▶ **What this task involves**
Down to the last line, output the records below exactly.

▶ **Data section**
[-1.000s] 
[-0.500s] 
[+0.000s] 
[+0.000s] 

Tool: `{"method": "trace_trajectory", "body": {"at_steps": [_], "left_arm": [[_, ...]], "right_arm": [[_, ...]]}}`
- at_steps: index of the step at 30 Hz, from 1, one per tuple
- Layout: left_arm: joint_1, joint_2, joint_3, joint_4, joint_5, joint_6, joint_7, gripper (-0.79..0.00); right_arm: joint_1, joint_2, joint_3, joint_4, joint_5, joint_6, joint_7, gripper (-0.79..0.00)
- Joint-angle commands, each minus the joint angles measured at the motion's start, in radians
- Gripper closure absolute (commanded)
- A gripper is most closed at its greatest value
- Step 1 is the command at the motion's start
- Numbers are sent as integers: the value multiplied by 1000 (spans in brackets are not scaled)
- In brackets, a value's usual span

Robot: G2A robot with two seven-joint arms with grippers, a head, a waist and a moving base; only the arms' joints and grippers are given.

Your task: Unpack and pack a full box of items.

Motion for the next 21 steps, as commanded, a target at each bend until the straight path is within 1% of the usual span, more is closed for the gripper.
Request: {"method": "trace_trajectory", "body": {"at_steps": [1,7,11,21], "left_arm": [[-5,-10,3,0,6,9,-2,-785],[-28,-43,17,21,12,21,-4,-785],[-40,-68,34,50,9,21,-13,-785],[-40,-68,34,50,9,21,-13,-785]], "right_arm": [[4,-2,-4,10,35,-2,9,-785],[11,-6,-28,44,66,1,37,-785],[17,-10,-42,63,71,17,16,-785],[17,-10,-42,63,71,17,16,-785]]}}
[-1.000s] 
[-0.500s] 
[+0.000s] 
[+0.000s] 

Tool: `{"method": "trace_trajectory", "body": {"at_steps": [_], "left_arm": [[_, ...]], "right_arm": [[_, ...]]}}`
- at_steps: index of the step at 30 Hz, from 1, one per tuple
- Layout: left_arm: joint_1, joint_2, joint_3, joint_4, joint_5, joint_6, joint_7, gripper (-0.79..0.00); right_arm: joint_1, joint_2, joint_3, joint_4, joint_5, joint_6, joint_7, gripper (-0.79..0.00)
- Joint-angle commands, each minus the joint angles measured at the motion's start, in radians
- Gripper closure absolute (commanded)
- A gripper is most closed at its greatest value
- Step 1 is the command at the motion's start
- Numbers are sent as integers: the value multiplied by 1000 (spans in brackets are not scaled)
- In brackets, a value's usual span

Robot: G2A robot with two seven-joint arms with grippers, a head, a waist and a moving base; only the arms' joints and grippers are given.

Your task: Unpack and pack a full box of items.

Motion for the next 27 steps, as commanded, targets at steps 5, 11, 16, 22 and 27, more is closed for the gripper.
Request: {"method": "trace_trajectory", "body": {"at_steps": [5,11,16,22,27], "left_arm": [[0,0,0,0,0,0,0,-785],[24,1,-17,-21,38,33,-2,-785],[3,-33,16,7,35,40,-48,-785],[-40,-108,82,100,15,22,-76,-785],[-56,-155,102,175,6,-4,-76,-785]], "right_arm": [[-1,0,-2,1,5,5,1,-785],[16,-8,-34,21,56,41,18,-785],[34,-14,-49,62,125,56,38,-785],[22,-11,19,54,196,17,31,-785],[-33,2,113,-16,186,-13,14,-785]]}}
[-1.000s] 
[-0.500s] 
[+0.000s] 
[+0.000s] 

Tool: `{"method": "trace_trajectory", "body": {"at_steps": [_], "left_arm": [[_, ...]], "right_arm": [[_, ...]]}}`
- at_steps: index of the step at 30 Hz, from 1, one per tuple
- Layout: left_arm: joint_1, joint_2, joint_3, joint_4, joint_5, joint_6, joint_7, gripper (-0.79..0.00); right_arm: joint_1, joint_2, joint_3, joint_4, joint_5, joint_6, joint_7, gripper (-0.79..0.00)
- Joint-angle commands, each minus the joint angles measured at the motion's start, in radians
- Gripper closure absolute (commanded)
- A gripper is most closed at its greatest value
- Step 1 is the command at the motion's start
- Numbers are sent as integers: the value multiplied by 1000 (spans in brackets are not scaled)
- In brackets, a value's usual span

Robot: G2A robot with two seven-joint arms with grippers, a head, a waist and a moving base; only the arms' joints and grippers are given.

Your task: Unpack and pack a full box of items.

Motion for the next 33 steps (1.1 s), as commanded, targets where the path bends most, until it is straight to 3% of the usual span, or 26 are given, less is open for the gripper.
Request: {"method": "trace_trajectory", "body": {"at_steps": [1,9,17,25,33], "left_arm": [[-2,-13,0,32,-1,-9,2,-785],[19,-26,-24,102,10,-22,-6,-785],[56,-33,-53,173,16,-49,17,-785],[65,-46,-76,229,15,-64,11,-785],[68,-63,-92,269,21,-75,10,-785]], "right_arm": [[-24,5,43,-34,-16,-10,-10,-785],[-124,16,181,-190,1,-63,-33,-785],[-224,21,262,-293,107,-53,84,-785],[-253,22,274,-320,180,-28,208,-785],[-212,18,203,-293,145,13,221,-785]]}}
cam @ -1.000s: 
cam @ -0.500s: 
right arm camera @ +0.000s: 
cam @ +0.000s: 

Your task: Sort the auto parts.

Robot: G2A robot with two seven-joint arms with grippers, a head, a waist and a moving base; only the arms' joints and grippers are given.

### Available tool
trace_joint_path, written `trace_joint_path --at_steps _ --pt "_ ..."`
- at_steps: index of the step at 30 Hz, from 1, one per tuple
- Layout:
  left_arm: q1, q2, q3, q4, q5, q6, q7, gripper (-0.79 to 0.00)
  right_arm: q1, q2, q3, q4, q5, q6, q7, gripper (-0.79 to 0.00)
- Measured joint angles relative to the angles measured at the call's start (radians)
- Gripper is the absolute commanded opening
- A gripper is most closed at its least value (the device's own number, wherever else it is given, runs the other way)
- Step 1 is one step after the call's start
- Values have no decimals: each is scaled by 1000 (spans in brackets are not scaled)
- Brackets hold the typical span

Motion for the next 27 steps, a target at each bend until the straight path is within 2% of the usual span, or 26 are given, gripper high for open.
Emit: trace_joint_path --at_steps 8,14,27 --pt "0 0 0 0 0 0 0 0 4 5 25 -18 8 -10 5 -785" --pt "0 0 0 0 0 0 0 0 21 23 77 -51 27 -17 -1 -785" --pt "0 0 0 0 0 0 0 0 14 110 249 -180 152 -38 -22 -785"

▶ **Result below**
[-1.000s] 
[-0.500s] 
[+0.000s] 
[+0.000s] 

Tool: `{"method": "trace_trajectory", "body": {"at_steps": [_], "left_arm": [[_, ...]], "right_arm": [[_, ...]]}}`
- at_steps: index of the step at 30 Hz, from 1, one per tuple
- Layout: left_arm: joint_1, joint_2, joint_3, joint_4, joint_5, joint_6, joint_7, gripper (-0.79..0.00); right_arm: joint_1, joint_2, joint_3, joint_4, joint_5, joint_6, joint_7, gripper (-0.79..0.00)
- Joint-angle commands, each minus the joint angles measured at the motion's start, in radians
- Gripper closure absolute (commanded)
- A gripper is most closed at its greatest value
- Step 1 is the command at the motion's start
- Numbers are sent as integers: the value multiplied by 1000 (spans in brackets are not scaled)
- In brackets, a value's usual span

Robot: G2A robot with two seven-joint arms with grippers, a head, a waist and a moving base; only the arms' joints and grippers are given.

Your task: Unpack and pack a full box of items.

Motion for the next 21 steps, as commanded, a target at each bend until the straight path is within 1% of the usual span, more is closed for the gripper.
Request: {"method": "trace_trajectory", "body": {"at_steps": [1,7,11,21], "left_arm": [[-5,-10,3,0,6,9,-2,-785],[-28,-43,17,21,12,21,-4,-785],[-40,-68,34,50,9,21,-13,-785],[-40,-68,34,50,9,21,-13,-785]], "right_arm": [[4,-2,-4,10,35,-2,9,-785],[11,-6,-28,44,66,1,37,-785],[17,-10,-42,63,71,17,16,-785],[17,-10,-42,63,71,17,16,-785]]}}
[-1.000s] 
[-0.500s] 
[+0.000s] 
[+0.000s] 

Tool: `{"method": "trace_trajectory", "body": {"at_steps": [_], "left_arm": [[_, ...]], "right_arm": [[_, ...]]}}`
- at_steps: index of the step at 30 Hz, from 1, one per tuple
- Layout: left_arm: joint_1, joint_2, joint_3, joint_4, joint_5, joint_6, joint_7, gripper (-0.79..0.00); right_arm: joint_1, joint_2, joint_3, joint_4, joint_5, joint_6, joint_7, gripper (-0.79..0.00)
- Joint-angle commands, each minus the joint angles measured at the motion's start, in radians
- Gripper closure absolute (commanded)
- A gripper is most closed at its greatest value
- Step 1 is the command at the motion's start
- Numbers are sent as integers: the value multiplied by 1000 (spans in brackets are not scaled)
- In brackets, a value's usual span

Robot: G2A robot with two seven-joint arms with grippers, a head, a waist and a moving base; only the arms' joints and grippers are given.

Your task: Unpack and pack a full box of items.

Motion for the next 27 steps, as commanded, targets at steps 5, 11, 16, 22 and 27, more is closed for the gripper.
Request: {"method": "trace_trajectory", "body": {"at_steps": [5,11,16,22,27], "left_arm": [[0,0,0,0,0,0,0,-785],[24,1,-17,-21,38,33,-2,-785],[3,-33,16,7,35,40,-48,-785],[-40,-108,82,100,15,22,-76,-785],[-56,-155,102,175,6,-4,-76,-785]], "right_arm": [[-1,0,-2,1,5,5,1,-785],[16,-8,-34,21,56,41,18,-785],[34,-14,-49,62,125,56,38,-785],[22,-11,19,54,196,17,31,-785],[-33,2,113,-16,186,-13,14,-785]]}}
[-1.000s] 
[-0.500s] 
[+0.000s] 
[+0.000s] 

Tool: `{"method": "trace_trajectory", "body": {"at_steps": [_], "left_arm": [[_, ...]], "right_arm": [[_, ...]]}}`
- at_steps: index of the step at 30 Hz, from 1, one per tuple
- Layout: left_arm: joint_1, joint_2, joint_3, joint_4, joint_5, joint_6, joint_7, gripper (-0.79..0.00); right_arm: joint_1, joint_2, joint_3, joint_4, joint_5, joint_6, joint_7, gripper (-0.79..0.00)
- Joint-angle commands, each minus the joint angles measured at the motion's start, in radians
- Gripper closure absolute (commanded)
- A gripper is most closed at its greatest value
- Step 1 is the command at the motion's start
- Numbers are sent as integers: the value multiplied by 1000 (spans in brackets are not scaled)
- In brackets, a value's usual span

Robot: G2A robot with two seven-joint arms with grippers, a head, a waist and a moving base; only the arms' joints and grippers are given.

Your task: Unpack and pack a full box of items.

Motion for the next 33 steps (1.1 s), as commanded, targets where the path bends most, until it is straight to 3% of the usual span, or 26 are given, less is open for the gripper.
Request: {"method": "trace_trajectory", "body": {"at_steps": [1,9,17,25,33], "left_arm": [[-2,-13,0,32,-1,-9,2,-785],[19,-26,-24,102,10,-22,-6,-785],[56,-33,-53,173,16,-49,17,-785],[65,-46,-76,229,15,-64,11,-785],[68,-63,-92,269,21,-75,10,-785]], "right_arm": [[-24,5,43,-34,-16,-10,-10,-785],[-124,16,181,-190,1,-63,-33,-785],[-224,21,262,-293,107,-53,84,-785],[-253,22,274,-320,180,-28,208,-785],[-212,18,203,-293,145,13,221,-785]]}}
cam @ -1.000s: 
cam @ -0.500s: 
right arm camera @ +0.000s: 
cam @ +0.000s: 

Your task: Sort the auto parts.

Robot: G2A robot with two seven-joint arms with grippers, a head, a waist and a moving base; only the arms' joints and grippers are given.

### Available tool
trace_joint_path, written `trace_joint_path --at_steps _ --pt "_ ..."`
- at_steps: index of the step at 30 Hz, from 1, one per tuple
- Layout:
  left_arm: q1, q2, q3, q4, q5, q6, q7, gripper (-0.79 to 0.00)
  right_arm: q1, q2, q3, q4, q5, q6, q7, gripper (-0.79 to 0.00)
- Measured joint angles relative to the angles measured at the call's start (radians)
- Gripper is the absolute commanded opening
- A gripper is most closed at its least value (the device's own number, wherever else it is given, runs the other way)
- Step 1 is one step after the call's start
- Values have no decimals: each is scaled by 1000 (spans in brackets are not scaled)
- Brackets hold the typical span

Motion for the next 27 steps, a target at each bend until the straight path is within 2% of the usual span, or 26 are given, gripper high for open.
Emit: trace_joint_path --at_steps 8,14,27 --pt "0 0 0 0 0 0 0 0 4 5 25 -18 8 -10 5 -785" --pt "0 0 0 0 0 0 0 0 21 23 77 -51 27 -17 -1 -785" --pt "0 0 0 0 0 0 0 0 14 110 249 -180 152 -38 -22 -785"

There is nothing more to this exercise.